LIT of polycrystalline CVD graphene

Figure 1A shows a schematic diagram of the present experimental setup. LIT is carried out by applying a bias voltage to the samples with two electrodes. The bias is modulated at 25 Hz, with a 50% duty cycle. Figure 1B shows a schematic illustration of the LIT operation principle with respect to thermal radiation detection. The thermal emission from a sample is two-dimensionally imaged by using an InSb charge-coupled device (CCD) camera, which runs with multiple shutter timings synchronized with a 25-Hz pulsed bias. Consequently, the LIT provides two pieces of information about thermal radiation: amplitude and phase. The amplitude images are constructed by subtracting the background photons, such as those due to heat radiated from the substrate and the dark counts of the CCD, and thus, the Joule heat component from the biased sample can be separately detected. The phase images are related to the timing of the heat generation. For example, a fast phase angle indicates that heat is generated only after applying the voltage. The heat dissipation behavior in the sample can be observed as the phase angle is increased.

Fig. 1 LIT characterization of large-area graphene sheets.

(A) Schematic representation of measurement setup. (B) Operation principle of LIT. (C and D) Optical microscopy images of two polycrystalline graphene sheets. (E and F) Amplitude images of samples A and B, respectively.
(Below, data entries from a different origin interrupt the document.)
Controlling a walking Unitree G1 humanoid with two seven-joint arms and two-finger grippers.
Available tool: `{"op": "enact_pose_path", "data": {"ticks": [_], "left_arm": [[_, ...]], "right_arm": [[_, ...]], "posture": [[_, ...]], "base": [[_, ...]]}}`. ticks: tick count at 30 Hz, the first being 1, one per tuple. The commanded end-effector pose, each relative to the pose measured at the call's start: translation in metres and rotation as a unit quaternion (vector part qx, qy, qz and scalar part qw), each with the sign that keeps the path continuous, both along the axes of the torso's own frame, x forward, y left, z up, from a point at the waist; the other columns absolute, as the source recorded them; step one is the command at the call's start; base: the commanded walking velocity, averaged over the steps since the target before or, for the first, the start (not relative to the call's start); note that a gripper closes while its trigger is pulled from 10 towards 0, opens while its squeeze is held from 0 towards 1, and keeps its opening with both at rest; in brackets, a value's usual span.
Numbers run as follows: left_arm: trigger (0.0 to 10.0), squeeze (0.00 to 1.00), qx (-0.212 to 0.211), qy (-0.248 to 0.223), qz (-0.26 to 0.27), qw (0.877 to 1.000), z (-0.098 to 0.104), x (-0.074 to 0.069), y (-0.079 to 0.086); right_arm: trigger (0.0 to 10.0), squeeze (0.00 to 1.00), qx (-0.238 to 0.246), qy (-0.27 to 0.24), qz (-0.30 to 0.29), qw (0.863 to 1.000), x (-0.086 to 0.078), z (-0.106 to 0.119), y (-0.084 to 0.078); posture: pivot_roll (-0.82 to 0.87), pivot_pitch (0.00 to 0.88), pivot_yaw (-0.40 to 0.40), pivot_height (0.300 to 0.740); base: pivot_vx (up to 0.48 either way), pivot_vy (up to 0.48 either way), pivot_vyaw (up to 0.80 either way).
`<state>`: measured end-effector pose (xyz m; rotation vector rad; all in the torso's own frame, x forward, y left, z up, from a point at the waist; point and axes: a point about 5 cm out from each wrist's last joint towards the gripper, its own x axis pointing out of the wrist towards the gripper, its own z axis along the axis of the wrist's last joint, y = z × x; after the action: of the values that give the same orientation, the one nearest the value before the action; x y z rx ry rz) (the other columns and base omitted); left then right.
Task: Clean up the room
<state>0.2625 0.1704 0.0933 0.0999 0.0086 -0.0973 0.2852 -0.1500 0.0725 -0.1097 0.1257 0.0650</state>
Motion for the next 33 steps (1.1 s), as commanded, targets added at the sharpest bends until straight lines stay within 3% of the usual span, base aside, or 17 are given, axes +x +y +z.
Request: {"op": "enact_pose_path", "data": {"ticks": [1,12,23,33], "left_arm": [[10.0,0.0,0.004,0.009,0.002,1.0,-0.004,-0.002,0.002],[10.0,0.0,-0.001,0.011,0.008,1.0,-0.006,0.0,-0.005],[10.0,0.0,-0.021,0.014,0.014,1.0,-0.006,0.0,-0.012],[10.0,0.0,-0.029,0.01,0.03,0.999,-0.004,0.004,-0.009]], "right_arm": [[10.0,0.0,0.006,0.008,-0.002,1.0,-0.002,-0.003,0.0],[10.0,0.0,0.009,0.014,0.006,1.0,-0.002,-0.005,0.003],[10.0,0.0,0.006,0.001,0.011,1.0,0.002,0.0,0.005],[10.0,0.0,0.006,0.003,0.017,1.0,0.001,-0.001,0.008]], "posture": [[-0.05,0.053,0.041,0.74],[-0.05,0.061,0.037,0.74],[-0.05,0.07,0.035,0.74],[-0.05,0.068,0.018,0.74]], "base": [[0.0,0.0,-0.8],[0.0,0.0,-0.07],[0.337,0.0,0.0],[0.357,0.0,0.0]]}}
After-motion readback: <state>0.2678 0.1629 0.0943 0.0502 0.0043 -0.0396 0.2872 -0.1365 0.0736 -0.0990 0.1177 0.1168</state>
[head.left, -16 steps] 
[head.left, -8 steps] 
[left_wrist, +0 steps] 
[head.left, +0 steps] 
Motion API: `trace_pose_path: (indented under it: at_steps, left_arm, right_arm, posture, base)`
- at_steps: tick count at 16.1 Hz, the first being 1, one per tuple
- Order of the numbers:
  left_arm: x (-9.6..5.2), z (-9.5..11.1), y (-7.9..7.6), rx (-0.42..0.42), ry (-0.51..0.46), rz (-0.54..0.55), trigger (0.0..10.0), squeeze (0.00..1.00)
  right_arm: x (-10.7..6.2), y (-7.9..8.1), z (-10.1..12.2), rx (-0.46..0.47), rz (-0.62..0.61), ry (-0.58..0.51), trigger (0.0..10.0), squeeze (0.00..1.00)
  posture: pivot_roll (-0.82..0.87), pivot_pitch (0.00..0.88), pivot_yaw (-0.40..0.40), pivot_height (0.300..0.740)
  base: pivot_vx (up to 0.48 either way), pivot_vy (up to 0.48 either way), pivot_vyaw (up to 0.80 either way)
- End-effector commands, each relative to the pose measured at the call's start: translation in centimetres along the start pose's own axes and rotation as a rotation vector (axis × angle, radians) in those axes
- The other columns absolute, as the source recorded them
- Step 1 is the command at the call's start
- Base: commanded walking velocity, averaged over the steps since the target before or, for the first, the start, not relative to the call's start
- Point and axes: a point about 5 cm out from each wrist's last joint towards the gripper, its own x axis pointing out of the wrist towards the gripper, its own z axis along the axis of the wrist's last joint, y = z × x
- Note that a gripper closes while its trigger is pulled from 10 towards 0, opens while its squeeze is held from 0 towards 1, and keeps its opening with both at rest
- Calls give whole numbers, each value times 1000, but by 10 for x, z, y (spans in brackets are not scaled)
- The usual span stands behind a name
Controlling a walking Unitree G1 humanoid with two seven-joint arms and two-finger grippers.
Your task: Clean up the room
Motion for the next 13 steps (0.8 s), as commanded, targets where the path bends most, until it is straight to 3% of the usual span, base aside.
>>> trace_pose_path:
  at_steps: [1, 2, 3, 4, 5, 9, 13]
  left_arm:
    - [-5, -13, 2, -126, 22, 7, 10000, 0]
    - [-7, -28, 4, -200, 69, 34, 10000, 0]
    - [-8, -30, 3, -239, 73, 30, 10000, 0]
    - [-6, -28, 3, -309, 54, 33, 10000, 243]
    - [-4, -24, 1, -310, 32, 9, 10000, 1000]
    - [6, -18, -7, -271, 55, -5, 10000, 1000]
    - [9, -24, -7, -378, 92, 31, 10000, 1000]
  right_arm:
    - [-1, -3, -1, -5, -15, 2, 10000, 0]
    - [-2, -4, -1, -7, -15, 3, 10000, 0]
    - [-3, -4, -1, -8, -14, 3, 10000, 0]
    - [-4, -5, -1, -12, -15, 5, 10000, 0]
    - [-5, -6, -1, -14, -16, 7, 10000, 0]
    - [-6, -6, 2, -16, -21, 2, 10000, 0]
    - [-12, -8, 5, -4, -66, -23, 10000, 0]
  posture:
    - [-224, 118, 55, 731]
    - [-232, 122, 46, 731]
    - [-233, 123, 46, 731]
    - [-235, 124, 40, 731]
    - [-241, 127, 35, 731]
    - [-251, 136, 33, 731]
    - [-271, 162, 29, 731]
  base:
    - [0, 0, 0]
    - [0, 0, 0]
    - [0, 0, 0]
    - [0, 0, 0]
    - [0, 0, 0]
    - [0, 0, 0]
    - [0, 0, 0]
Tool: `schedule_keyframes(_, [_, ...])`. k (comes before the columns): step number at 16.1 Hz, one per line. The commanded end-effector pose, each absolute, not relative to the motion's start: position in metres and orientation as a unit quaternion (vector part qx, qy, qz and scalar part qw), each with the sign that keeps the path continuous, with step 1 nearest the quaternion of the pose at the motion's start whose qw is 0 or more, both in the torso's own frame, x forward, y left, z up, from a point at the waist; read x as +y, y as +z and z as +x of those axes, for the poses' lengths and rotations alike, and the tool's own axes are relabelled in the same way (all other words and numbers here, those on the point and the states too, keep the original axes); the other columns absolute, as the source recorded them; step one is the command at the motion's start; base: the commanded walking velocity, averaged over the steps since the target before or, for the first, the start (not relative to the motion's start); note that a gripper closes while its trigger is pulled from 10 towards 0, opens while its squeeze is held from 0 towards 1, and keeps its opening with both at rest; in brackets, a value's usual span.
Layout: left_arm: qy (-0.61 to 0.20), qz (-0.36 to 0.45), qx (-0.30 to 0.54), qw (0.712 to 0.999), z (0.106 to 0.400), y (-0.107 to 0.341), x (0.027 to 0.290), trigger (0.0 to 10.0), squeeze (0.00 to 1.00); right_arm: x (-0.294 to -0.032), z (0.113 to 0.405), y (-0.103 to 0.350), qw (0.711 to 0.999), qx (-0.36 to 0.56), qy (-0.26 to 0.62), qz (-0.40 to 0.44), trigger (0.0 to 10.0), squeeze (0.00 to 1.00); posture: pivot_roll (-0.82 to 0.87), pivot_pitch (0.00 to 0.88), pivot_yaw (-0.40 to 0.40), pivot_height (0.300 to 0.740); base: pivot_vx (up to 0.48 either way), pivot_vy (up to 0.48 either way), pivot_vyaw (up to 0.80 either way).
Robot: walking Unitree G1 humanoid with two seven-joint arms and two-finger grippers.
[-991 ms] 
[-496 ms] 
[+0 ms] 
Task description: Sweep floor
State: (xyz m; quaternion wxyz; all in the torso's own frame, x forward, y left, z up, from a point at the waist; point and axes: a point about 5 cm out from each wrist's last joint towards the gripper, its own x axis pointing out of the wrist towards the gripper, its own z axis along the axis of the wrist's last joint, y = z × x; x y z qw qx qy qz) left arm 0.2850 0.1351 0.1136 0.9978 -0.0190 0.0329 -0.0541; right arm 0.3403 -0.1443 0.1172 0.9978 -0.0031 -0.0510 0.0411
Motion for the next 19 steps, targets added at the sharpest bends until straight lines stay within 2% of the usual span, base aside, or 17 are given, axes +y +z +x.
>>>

The measurement time was 10 min for both samples. Cross-sectional profiles of thermal amplitude along lines 1 to 3 in (E) and (F) are also shown in (G) and (H), respectively.

LIT of polycrystalline graphene grown on Cu foil was conducted first. Figure 1 (C and D) shows optical microscopy images of two polycrystalline graphene sheets on quartz substrates. The quartz is a good material for thermal microscopy measurements because of its low thermal conductivity. Both samples were etched to the same size of 3 mm × 1 mm, and the electrical resistances measured with the two probes were 450 ohms for sample A and 420 ohms for sample B. (Note that throughout this article, resistances are normalized by the length and width of the graphene sheet.) Although the resistance of sample A was slightly higher than that of sample B, no difference can be seen in the optical images (Fig. 1, C and D). Note that both samples were constructed with a single-layer graphene. The Raman spectrum exhibited low D band intensities compared with the G band (ID/IG < 0.2; fig. S1B), and the domain size was estimated to be 4 to 5 μm on average from the scanning electron microscopy (SEM) observations (fig. S1, C to F).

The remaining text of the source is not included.